= Shankarlal Banker =

Independence activist and freedom fighter

Shankarlal Ghelabhai Banker (1889 – 1985) was an Indian independence activist. He was one of the early associates of Mahatma Gandhi.

== Career ==
Banker and his friend Indulal Yagnik had established Young India and Navjivan publications respectively. They had handed over these publications to Mahatma Gandhi when he entered public life in India. He was one of the early associates of Gandhi.

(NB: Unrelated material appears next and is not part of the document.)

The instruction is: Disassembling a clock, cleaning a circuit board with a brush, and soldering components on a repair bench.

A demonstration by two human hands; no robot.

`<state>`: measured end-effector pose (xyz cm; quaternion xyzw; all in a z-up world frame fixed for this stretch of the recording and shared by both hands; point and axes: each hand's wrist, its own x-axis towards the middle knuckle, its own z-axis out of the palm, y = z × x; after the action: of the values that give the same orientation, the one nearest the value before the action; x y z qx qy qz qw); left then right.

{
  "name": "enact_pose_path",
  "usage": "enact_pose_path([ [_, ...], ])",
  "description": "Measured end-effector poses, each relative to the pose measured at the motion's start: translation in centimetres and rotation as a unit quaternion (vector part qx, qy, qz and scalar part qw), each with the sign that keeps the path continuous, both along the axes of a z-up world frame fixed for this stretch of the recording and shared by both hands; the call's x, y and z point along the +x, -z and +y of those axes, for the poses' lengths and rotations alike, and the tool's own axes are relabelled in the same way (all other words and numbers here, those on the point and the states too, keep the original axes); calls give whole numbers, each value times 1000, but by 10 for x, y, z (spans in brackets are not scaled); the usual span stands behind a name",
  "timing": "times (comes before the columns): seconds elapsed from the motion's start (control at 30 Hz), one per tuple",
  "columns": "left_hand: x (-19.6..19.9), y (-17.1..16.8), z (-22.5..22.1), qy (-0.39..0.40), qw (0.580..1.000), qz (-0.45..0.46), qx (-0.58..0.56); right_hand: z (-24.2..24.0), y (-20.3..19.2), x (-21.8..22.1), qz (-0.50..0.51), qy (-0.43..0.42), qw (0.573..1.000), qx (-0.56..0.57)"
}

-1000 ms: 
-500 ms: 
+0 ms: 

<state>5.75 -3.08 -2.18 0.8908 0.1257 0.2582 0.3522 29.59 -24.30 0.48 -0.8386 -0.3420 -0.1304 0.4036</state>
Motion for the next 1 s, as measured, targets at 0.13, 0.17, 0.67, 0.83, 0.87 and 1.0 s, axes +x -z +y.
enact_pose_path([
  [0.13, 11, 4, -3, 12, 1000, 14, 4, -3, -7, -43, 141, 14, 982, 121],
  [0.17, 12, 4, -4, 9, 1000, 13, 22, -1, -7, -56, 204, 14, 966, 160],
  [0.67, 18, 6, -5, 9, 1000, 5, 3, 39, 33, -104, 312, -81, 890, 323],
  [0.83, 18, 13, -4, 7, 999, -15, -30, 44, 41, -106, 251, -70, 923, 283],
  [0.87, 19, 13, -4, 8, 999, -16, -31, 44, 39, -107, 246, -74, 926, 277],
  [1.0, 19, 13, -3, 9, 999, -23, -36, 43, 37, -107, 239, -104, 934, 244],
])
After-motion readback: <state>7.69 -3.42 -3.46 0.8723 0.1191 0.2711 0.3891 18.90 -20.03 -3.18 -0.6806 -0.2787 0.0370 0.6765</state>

In 1911 he travelled to London, England for four years to learn about the leather trade. Despite being raised as a vegetarian Vaishnava, when he was in Great Britain he ate meat. Upon returning to India he refused to perform the prayashchitta ceremony demanded by his caste, which led to his family's expulsion by the caste council. Despite this, he and his family were accepted back into the community by the caste at large.

On 10 March 1922, Gandhi and Banker, as publisher and editor of Gandhi's newspaper Young India, were accused of treason and arrested. Both Banker and Gandhi pleaded guilty and the trial was set for 18 March. It was held at the Circuit House and many leading Congressmen like Jawaharlal Nehru, Sarojini Naidu and Madan Mohan Malaviya attended. Judge C. N. Broomfield delivered his judgement and Banker was sentenced to a year and a half in jail.

Banker had played a major role in Gandhi's activities in Ahmedabad. He participated in the textile mill workers’ strike in Ahmedabad, the 1918 Kheda Satyagraha and the protests against the Rowlatt Act. He was the secretary of the Bharatiya Charkha Sangh which promoted khadi and Charkha.